Apologize without caveats or explanations. Do not underestimate the power of a sincere apology — even if the transgression occurred decades ago. Lucasfilm, for example, first came under fire in 1999 after creating Jar Jar Binks, a character many viewers believed to embody racist stereotypes. George Lucas has persistently denied any racist intent over the years, and he has refused to apologize for creating such a controversial character. With Jar Jar Binks back in the news recently, due to questions about the character’s appearing in an upcoming “Star Wars” TV project, Lucas has another opportunity to offer a sincere apology once and for all.
Expressing genuine contrition does not include caveats or explanations, and it should not take a rotation in the news cycle to spark remorse.
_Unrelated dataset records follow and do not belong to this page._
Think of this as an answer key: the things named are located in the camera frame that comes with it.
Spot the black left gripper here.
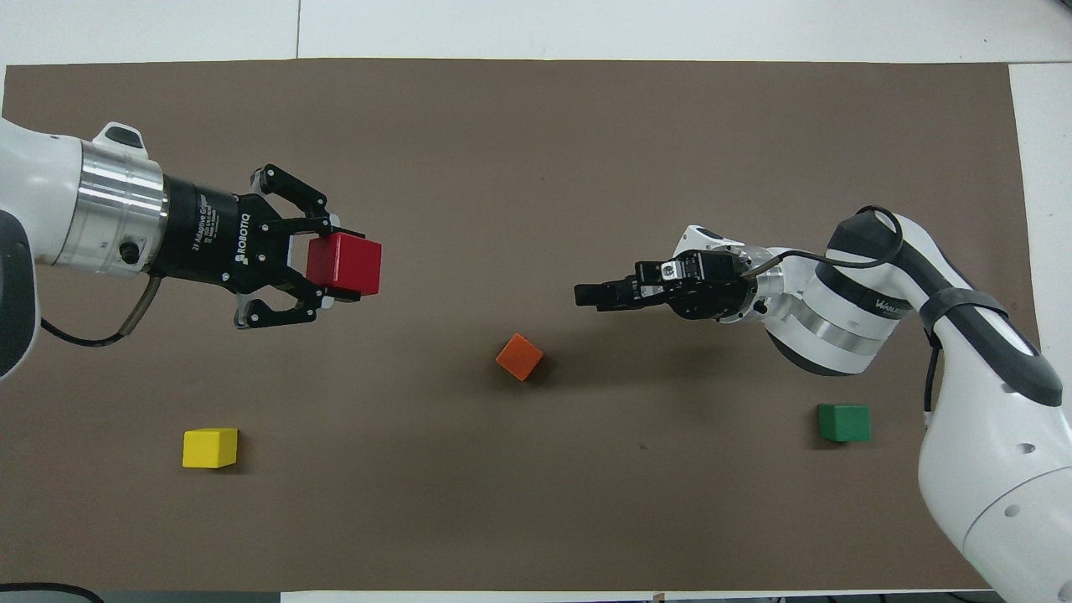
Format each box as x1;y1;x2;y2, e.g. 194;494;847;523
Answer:
153;163;367;330

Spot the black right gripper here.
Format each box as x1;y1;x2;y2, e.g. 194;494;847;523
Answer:
573;247;767;325

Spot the red wooden block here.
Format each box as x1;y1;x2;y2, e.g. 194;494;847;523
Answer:
306;232;384;297

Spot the orange wooden block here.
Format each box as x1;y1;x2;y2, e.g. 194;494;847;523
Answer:
495;332;544;383

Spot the yellow wooden block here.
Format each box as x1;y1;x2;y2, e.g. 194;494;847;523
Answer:
182;427;240;470

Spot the green wooden block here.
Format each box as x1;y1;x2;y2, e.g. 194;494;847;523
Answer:
817;404;872;443

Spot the brown paper mat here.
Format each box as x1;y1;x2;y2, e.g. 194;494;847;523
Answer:
0;57;1039;594

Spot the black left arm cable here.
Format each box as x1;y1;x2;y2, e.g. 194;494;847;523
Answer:
40;272;162;347

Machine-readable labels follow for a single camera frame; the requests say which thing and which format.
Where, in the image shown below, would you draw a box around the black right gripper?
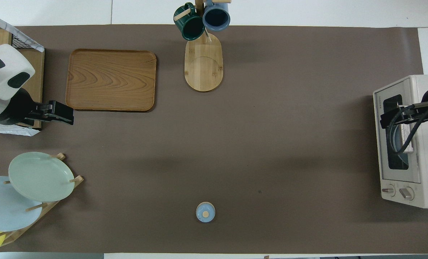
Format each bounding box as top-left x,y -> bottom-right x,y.
379,101 -> 428,129

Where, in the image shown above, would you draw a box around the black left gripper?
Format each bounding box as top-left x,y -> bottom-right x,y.
24,101 -> 75,127

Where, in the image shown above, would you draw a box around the beige toaster oven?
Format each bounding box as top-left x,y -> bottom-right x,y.
373,75 -> 428,208

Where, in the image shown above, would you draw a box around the white patterned cloth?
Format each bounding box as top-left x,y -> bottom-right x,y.
0,9 -> 45,136

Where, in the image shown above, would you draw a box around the rectangular wooden tray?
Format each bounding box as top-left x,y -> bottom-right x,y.
66,49 -> 157,112

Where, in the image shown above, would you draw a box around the pale green plate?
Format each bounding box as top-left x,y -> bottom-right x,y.
8,152 -> 75,202

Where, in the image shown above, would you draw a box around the wooden plate rack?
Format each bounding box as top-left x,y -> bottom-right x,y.
0,153 -> 84,247

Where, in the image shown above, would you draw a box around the light blue racked plate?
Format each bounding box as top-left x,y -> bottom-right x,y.
0,176 -> 43,232

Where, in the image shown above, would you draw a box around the brown table mat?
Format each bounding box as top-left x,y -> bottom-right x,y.
0,24 -> 428,254

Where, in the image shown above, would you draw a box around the wooden mug tree stand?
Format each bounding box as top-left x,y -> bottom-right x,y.
174,0 -> 232,92

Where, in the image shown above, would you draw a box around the dark green mug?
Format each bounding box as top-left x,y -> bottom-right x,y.
174,3 -> 205,41

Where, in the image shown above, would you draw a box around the blue mug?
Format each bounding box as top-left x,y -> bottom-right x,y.
203,0 -> 231,31

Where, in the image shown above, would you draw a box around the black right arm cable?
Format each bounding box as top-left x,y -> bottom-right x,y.
388,104 -> 428,156

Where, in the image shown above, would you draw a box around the black wire basket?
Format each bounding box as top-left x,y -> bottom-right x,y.
0,14 -> 44,53

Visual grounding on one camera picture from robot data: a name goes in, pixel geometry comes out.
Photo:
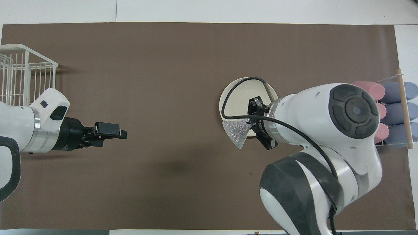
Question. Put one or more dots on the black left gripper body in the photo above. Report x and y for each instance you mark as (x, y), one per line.
(72, 135)

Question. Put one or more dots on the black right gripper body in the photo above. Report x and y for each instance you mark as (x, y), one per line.
(254, 106)

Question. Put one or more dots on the silver mesh sponge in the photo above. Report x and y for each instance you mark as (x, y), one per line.
(238, 132)

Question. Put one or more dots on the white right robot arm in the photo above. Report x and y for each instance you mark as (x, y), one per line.
(310, 114)

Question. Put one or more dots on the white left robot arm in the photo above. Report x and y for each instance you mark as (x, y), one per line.
(19, 127)

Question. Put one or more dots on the round cream plate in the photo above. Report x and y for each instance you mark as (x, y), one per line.
(238, 101)

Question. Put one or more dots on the brown table mat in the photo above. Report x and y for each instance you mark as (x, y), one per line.
(147, 65)

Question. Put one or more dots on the pink plastic cup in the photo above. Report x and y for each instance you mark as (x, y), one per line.
(382, 134)
(382, 112)
(372, 87)

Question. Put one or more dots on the blue plastic cup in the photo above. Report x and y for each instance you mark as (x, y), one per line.
(396, 135)
(396, 113)
(396, 92)

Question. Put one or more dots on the cup rack with wooden rod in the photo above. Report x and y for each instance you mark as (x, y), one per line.
(405, 109)

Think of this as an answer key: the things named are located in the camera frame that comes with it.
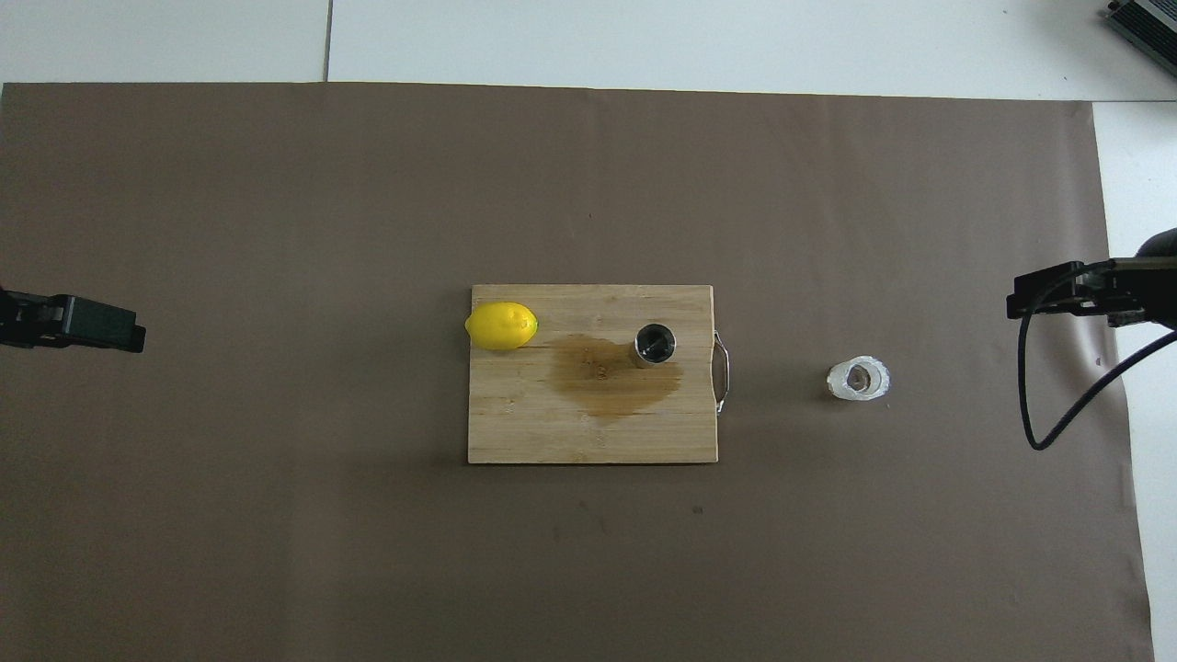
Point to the yellow lemon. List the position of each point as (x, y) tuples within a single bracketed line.
[(501, 326)]

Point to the small white ribbed cup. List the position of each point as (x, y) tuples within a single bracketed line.
[(841, 384)]

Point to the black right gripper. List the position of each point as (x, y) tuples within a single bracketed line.
[(1154, 285)]

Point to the grey ribbed metal box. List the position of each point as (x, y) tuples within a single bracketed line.
[(1149, 18)]

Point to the steel jigger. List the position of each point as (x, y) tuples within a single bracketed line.
[(654, 343)]

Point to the wooden cutting board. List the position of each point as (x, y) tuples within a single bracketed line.
[(598, 432)]

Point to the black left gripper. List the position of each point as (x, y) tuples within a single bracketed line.
[(28, 320)]

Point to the brown paper table mat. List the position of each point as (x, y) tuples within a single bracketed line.
[(276, 230)]

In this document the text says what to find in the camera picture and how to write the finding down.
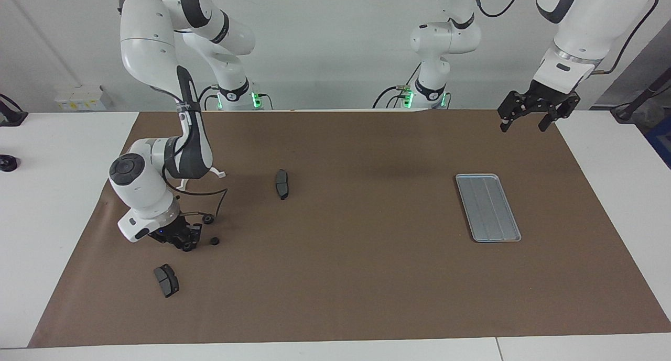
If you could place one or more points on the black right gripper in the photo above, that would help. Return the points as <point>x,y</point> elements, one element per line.
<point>170,232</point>

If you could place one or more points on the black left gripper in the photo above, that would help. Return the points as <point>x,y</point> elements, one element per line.
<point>550,94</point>

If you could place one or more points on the large black bearing gear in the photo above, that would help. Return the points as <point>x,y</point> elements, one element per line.
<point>189,246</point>
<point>208,219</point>

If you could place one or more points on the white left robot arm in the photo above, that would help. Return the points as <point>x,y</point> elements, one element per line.
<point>592,20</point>

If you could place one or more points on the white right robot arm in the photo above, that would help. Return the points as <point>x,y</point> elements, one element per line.
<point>147,36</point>

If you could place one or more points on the silver metal tray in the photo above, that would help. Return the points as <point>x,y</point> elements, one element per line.
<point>487,209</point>

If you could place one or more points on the short dark grey brake pad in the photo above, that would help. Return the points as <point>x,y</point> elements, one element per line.
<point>166,281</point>

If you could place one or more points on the black stand pole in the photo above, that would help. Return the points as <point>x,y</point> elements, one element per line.
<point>642,96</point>

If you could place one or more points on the long dark grey brake pad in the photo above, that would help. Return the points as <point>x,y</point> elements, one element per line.
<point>282,184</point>

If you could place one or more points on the blue crate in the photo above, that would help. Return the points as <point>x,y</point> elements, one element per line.
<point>661,141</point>

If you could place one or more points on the brown table mat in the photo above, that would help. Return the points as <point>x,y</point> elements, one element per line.
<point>341,272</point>

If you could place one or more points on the small black round knob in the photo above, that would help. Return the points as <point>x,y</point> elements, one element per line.
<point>8,163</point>

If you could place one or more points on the black table clamp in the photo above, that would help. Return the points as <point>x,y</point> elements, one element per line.
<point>10,119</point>

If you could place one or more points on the white curved plastic bracket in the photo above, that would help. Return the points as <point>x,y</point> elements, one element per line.
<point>220,173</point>

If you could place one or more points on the white wall socket box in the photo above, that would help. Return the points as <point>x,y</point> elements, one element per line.
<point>81,99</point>

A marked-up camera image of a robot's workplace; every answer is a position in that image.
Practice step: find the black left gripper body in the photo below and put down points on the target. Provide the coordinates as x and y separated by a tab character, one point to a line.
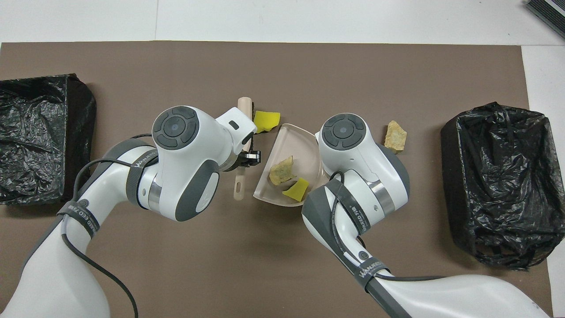
240	162

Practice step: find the beige hand brush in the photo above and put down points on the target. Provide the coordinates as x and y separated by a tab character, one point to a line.
239	190

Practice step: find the large yellow sponge piece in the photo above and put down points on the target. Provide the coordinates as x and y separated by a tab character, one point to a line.
267	121

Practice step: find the beige plastic dustpan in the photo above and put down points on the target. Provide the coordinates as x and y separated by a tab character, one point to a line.
304	150

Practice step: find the small yellow sponge piece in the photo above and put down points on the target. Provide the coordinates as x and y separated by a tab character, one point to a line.
296	190

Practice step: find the pale bread chunk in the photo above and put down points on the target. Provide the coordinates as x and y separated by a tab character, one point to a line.
396	138

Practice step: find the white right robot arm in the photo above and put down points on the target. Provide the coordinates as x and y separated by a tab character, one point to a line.
353	150

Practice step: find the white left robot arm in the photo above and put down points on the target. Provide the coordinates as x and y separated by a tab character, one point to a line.
185	150

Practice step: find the open bin with black bag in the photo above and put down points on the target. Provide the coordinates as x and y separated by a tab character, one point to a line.
503	185

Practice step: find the brown table mat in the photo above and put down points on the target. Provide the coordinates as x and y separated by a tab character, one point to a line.
265	70

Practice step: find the box wrapped in black bag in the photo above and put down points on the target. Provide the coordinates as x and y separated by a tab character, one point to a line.
39	132

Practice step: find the dark ribbed device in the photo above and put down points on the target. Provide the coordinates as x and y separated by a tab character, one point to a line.
547	13
It accepts fault and places the onus on the brand rather than the people who feel offended. Even if you do not immediately understand or agree with the complaints against your company, take time to self-reflect and determine why an apology might be necessary.
If you decide to express remorse publicly, admit your lack of understanding while explaining how you plan to educate yourself. Provide follow-up statements as you learn, evolve, and implement changes.
Do not make a one-off statement. We have established that apologies are not enough in today’s age. With “cancel culture” as pervasive as it is, a one-time reaction is as good as letting an issue get ahead of you. Instead, treat apologies or mea culpas as the first steps of an ongoing dialogue designed to bring about thoughtful and meaningful progress.
After you finish owning up to the issue and better educating yourself, demonstrate how you are continuing to grow and leave that development open. Look at household names like Aunt Jemima, Uncle Ben’s, Cream of Wheat, Mrs. Butterworth’s, and Eskimo Pie — today, these brands are taking a (much needed) step forward by revisiting their divisive and antiquated trademark packaging. While, in a better world, this would have happened many years ago, it does show that they are trying to grow and create more inclusive products.
What is powerful about the actions those brands are taking is that they are just that: actions. Statements without actionable follow-through are just hot air. In the best case scenario, they are ignored. In the worst case, your brand will face backlash and be worse off than if you stayed silent. Take the next logical step that shows that you can “walk the walk.”
Following through doesn’t have to be complicated or expensive: If you value your essential workers, give them an hourly boost for facing increased hazardous conditions. If you value the environment, plant a tree. If you support your local community, give each employee paid time off to volunteer at their favorite charities. If you are invested in inclusion and improving racial equality, hire and recruit candidates from underrepresented communities. Make these gestures routine instead of opportunistic to show that you are invested in bringing about real change.
Your company might not get it right 100% of the time, but sticking to your core values, communicating with care, and displaying a willingness to reevaluate your point of view will enable you to build trust with consumers while learning and growing alongside them.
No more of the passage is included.